Le nombre de personnes présentes sur site quotidiennement diminue fortement. Effet yoyo : le besoin de collaboration se fait plus prégnant et le retour ponctuel au bureau a forcé les espaces à devenir polymorphes. Et surtout, les salariés apprennent à travailler autrement dans les locaux, à alterner réunion visio, discussion informelle et moment de concentration, à s’isoler ou à se déplacer régulièrement.
« Ce type de mobilier peut être stocké ou utilisé au gré des besoins, en fonction des missions et de la taille des effectifs » Nathalie Ménardais, Sokoa
Le mobilier modulable est à la croisée de tous ces chemins. « Plusieurs entreprises ont eu une mauvaise expérience de la modularité et de la flexibilité puisque leur culture ne s’est pas adaptée. La conception de ces espaces s’accompagne forcément d’une réflexion plus profonde sur l’organisation du travail », analyse Sandra Garcia de Steelcase. La question des nuisances sonores constitue à ce titre un bon exemple. Les panneaux acoustiques amovibles ont davantage une fonction symbolique d’isolation, que de véritables propriétés isolantes, c’est la sensation produite d’espace clos ou semi-ouvert qui importe. À la fois pour les salariés qui utilisent cet espace, que pour les autres. Mécaniquement, avec la sensation induite, le niveau sonore s’ajuste plus naturellement.

© Sokoa
Sokoa a pensé la solution Kulbu comme un espace de réunion éphémère. Le même support tableau blanc sur roulette sert de rangement aux assises.
Un enjeu d’image
« Aujourd’hui, le paradigme c’est de penser que la réunion a forcément lieu dans un espace clos, alors qu’elle peut totalement se tenir dans un espace ouvert ou semi-ouvert. Dans ce cas, le retour au bureau a du sens puisqu’on rend le travail et les gens visibles. On s’affranchit des murs pour créer de la vie dans les locaux », développe l’experte de Steelcase. Voici probablement l’une des promesses sous-jacentes du mobilier modulable et du « hack your space » : créer des espaces qui vivent par leurs usages. Et ce faisant, renforcer le sentiment d’appartenance du collaborateur à une communauté et, par extension, à son entreprise.

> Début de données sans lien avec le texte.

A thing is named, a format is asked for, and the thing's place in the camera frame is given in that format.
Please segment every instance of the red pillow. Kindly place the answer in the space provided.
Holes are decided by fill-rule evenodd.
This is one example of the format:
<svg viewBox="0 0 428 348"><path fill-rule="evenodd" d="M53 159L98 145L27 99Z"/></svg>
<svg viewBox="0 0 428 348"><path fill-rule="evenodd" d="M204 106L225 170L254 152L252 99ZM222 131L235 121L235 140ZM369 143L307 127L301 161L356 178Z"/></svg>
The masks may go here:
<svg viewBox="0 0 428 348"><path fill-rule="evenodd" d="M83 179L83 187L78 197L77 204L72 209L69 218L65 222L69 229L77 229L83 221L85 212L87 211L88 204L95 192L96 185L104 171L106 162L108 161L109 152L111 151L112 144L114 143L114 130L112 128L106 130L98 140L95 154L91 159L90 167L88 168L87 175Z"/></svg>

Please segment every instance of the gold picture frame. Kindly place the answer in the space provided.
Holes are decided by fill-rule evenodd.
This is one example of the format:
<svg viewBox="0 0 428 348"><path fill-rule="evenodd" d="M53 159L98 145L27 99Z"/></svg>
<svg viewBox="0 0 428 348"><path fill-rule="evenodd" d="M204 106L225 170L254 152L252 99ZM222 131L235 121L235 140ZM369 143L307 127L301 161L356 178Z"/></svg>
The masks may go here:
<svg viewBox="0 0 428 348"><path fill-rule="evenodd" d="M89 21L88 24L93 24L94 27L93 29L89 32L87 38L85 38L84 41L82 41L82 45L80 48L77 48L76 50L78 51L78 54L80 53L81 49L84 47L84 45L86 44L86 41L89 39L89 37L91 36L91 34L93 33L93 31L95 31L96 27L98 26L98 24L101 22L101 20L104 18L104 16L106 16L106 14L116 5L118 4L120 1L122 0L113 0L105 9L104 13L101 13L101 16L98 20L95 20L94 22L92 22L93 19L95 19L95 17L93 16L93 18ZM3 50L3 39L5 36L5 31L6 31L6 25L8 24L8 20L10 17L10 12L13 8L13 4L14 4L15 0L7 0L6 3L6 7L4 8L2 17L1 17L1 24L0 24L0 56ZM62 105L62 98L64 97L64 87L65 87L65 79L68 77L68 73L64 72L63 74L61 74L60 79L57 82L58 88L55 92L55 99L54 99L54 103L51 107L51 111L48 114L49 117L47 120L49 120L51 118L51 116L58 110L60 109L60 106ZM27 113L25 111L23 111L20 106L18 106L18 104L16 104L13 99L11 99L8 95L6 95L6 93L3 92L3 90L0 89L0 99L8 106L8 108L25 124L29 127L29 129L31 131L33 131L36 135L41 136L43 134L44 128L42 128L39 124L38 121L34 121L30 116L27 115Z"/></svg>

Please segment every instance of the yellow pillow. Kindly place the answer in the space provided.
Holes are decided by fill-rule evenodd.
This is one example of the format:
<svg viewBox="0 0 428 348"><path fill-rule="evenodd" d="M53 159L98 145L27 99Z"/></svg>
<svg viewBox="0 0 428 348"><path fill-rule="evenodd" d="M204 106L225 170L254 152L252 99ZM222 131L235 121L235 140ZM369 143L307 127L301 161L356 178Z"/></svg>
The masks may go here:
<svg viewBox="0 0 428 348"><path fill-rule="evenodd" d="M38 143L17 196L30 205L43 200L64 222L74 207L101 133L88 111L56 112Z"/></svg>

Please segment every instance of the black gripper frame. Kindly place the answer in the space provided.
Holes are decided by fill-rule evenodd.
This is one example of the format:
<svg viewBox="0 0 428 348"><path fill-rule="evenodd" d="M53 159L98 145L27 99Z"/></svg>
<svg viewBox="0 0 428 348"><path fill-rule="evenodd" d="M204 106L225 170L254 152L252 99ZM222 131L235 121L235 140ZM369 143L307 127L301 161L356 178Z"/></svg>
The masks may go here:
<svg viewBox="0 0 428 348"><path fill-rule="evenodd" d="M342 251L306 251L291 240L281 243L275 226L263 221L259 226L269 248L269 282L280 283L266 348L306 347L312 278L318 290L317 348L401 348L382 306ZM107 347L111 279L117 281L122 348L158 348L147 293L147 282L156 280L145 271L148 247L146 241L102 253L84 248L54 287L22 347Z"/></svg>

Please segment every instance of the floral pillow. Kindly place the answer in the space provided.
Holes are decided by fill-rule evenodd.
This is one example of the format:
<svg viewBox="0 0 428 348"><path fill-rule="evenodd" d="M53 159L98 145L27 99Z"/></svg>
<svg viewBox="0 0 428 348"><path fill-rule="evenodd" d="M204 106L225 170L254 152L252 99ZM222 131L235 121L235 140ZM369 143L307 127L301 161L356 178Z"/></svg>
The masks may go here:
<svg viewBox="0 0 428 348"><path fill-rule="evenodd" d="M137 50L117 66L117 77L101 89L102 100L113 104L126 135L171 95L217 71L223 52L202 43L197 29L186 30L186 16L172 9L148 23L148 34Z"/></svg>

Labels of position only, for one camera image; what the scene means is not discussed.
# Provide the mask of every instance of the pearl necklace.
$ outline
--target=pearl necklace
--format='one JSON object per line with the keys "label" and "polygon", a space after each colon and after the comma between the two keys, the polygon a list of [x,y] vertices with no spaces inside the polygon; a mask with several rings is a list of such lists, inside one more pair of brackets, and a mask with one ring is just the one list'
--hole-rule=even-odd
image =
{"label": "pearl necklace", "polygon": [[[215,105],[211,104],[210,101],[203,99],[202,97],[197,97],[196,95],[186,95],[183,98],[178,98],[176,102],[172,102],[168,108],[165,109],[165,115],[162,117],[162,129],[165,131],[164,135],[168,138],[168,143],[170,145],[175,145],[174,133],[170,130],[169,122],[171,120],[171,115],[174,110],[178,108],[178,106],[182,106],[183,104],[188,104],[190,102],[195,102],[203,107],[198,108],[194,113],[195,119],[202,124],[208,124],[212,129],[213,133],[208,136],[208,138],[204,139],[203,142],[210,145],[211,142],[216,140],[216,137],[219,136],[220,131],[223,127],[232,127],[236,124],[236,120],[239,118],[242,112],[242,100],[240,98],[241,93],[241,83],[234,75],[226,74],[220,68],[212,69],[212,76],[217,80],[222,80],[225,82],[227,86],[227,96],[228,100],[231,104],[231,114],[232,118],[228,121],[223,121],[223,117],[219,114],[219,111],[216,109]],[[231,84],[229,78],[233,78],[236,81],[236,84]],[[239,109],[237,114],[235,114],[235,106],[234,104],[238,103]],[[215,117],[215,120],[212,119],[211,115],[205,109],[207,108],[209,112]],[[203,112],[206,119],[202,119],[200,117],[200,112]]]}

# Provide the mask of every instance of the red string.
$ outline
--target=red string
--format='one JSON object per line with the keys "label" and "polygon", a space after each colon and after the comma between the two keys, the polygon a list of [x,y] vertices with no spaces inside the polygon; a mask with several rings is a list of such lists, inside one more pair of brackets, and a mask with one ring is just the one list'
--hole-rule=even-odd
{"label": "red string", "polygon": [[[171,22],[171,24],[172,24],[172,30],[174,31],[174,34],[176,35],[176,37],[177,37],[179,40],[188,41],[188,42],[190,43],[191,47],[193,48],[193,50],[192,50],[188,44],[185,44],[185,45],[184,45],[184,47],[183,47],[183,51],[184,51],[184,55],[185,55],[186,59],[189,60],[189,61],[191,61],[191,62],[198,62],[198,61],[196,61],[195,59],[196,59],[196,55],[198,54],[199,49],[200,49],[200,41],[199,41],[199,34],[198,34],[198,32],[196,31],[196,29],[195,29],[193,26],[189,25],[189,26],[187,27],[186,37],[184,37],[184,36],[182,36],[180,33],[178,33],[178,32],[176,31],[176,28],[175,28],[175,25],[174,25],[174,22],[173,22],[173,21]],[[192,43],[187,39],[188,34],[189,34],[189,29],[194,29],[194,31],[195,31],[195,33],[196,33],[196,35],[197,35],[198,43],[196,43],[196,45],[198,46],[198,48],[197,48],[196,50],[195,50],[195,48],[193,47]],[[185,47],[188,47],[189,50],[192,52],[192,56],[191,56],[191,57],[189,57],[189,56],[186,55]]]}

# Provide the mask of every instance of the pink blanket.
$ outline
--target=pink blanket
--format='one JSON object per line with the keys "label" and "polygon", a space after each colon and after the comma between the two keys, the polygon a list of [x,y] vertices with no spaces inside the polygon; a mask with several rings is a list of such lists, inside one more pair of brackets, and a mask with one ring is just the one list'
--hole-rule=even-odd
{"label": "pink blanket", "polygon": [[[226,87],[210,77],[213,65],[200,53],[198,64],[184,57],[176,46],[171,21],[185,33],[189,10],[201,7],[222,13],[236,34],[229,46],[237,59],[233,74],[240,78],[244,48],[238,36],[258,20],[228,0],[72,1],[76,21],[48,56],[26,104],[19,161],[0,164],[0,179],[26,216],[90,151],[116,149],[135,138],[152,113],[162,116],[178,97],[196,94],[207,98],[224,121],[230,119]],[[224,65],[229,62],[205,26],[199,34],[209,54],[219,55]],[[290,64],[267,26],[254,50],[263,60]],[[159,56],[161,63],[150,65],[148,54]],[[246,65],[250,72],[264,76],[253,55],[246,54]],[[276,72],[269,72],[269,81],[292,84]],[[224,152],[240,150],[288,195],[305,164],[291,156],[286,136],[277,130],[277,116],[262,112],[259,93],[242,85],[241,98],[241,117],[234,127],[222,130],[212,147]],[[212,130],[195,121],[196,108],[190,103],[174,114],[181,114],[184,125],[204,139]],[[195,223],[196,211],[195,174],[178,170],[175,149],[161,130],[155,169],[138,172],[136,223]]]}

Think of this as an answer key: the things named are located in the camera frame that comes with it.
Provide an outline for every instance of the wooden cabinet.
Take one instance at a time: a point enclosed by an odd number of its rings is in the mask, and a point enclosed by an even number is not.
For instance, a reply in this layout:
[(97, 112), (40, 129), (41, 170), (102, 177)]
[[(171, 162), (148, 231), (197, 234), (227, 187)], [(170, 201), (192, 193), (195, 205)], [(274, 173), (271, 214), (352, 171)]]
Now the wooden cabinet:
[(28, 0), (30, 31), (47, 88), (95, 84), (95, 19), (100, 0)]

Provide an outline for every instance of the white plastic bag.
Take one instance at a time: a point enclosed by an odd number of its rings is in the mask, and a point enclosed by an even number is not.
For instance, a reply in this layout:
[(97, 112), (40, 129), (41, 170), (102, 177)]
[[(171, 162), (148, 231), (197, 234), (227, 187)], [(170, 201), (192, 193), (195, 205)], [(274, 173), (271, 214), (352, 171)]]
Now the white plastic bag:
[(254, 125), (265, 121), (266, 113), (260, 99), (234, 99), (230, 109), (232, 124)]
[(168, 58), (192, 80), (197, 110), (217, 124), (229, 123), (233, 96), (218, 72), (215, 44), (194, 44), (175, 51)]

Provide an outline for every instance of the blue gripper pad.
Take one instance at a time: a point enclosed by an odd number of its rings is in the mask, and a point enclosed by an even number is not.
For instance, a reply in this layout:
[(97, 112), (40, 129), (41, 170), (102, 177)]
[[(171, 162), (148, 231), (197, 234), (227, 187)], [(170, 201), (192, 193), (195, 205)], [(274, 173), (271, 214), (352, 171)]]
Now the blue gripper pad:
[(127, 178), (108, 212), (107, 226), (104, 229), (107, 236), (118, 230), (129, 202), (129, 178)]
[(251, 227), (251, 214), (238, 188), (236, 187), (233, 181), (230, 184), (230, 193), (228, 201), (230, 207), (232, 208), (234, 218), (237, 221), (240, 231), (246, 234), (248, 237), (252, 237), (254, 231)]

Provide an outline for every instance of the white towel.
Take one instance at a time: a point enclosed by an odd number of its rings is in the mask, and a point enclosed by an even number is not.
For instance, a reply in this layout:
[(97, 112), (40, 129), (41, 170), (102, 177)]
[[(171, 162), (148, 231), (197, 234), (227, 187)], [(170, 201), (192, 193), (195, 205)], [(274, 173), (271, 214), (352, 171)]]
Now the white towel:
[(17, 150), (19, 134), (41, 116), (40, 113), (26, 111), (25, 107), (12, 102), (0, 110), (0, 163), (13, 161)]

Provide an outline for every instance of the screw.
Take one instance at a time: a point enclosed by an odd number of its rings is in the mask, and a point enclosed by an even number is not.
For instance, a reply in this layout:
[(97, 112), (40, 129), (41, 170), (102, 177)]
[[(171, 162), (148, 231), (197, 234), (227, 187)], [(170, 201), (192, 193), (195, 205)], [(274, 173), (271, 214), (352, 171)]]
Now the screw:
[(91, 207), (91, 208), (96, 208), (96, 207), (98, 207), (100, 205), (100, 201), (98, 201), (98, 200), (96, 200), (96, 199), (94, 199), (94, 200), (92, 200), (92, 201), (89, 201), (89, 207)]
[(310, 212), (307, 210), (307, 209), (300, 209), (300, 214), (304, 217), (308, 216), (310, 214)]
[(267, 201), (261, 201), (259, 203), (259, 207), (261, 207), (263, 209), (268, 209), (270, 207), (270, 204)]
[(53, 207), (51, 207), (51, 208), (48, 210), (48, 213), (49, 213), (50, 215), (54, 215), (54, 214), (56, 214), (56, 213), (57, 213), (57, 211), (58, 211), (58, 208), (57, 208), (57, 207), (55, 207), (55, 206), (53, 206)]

Un concept poussé à l’extrême

© Hampus Berndtson
En 2019, le géant du mobilier suédois Ikea rénovait son centre d’innovation, le fab lab Space 10, pour concevoir des bureaux reconfigurables, capables de s’adapter et de se transformer. L’ensemble des éléments composant l’espace devenant ainsi modulable et entièrement mobile. Salles de réunion, studio technique, laboratoire de fabrication… Toutes les pièces peuvent se monter et démonter en fonction des besoins. Objectif pour Space 10 : stimuler la créativité et favoriser la qualité de vie au travail de ses équipes grâce à ses locaux. « Cela ne veut pas dire occuper une place avec suffisamment d’avantages pour que les gens restent, mais être simplement un endroit où les gens souhaitent se rendre », expliquait à l’époque le studio. Une phrase aux échos prophétiques, un an avant le début de la crise sanitaire qui a bousculé les codes du travail au bureau.